The problem centers around the vehicle's gearshift lever which, according to Toyota, can experience damage to the shift lock solenoid. If that occurs, a driver can inadvertently nudge the lever out of the Park position without first depressing the brake. In turn, that could allow the vehicle to roll away if it isn't on a level surface.
The maker emphasizes that the Sienna van cannot shift out of Park on its own, however. The lever must be manually pushed.
Toyota acknowledges receiving reports of 21 "minor" accidents in the U.S., with another three reported in Canada. Two of those resulted in bruises and other minor injuries.

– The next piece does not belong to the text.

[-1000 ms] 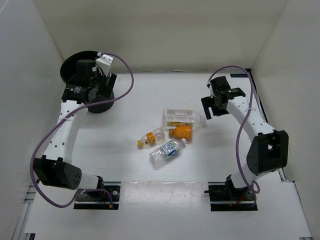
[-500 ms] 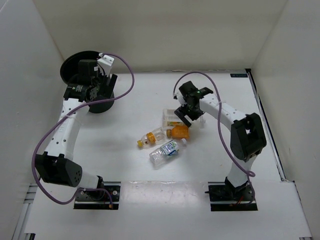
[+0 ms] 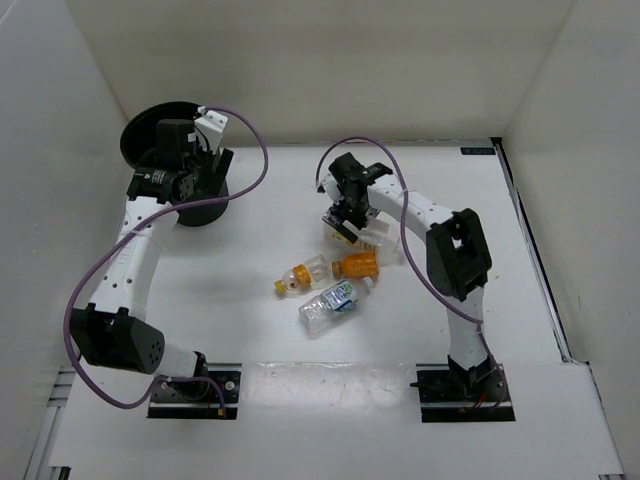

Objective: Put the plastic bottles in the bin

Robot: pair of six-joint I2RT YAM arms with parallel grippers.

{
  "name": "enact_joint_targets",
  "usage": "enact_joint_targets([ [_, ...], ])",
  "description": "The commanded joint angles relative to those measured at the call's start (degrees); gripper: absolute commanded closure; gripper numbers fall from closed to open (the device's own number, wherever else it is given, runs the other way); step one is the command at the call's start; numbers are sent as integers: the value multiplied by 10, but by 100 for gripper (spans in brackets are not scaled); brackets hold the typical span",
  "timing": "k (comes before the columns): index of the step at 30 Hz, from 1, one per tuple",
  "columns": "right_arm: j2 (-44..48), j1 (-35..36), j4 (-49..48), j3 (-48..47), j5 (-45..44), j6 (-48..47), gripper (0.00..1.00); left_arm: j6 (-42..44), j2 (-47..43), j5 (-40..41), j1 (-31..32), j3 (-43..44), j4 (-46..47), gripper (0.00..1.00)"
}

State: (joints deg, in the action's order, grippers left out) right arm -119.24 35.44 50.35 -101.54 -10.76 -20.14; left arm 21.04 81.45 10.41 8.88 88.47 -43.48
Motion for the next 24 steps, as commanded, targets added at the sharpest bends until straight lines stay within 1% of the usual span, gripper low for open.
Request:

The Toyota Sienna is the second-best-selling minivan in the American market, just behind the Dodge Caravan. But like many other minivans, its sales have been declining in recent years as family buyers opt for more stylish alternatives such as crossovers and SUVs.

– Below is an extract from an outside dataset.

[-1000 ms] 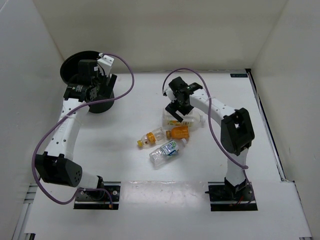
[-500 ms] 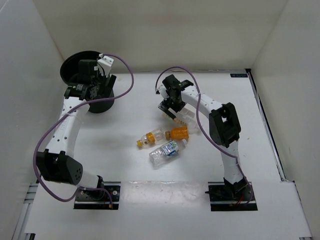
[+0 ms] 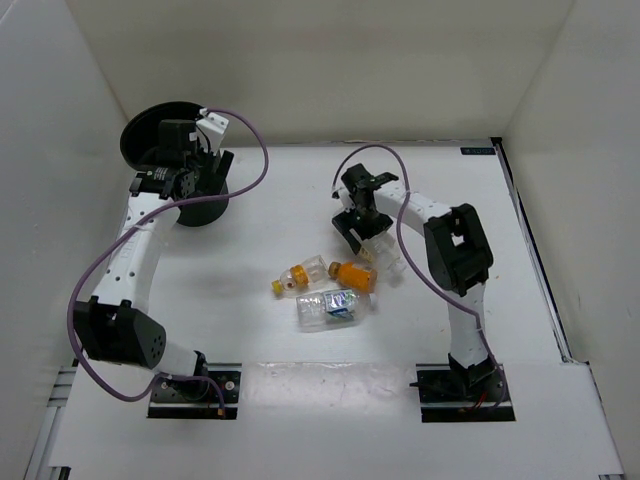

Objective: Put the plastic bottles in the bin

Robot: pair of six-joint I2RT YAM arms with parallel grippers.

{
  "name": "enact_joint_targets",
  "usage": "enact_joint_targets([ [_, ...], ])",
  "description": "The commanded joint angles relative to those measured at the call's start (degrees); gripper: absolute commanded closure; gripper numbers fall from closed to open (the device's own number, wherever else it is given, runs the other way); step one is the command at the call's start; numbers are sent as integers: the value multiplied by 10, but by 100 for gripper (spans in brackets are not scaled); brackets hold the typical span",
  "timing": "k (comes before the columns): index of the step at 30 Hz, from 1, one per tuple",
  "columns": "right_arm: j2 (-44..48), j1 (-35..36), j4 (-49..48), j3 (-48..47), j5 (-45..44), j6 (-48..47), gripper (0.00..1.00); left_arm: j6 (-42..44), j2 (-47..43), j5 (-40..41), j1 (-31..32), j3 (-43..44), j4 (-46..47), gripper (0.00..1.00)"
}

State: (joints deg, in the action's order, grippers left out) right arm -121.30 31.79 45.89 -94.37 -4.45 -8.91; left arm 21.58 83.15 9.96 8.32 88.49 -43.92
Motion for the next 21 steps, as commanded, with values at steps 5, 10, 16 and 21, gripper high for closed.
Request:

Toyota is one of several makers that have experienced rollaway problems in just the last year. The list also includes such brands as General Motors, Chrysler and Honda, the latter ordering a recall covering more than 800,000 vehicles last December. BMW, meanwhile, faced a class action suit alleging it dodged a recall for a similar problem. The case was tossed out by a California judge after a recall was finally ordered.
The Sienna campaign is just the latest in a series of recalls involving a variety of Toyota vehicles this month. In all, nearly 2 million vehicles sold in the U.S. alone have been involved.
Toyota has, in fact, had more vehicles involved in safety-related recalls than any other manufacturer during four of the last five years. It is on track to be at or near the top of the list again in 2013, vying for that dubious achievement against Honda, which has also recalled several million vehicles this year for a variety of problems, including faulty airbags that can inadvertently deploy. That led to the recall of 400,000 minivans and SUVs last month.
Japan's second-largest automaker, Nissan, today recalled 900,000 vehicles due to potential stalling problems. Most of those vehicles were sold in Japan, but about 100,000 Infiniti M luxury sedans shipped to the U.S. were also covered.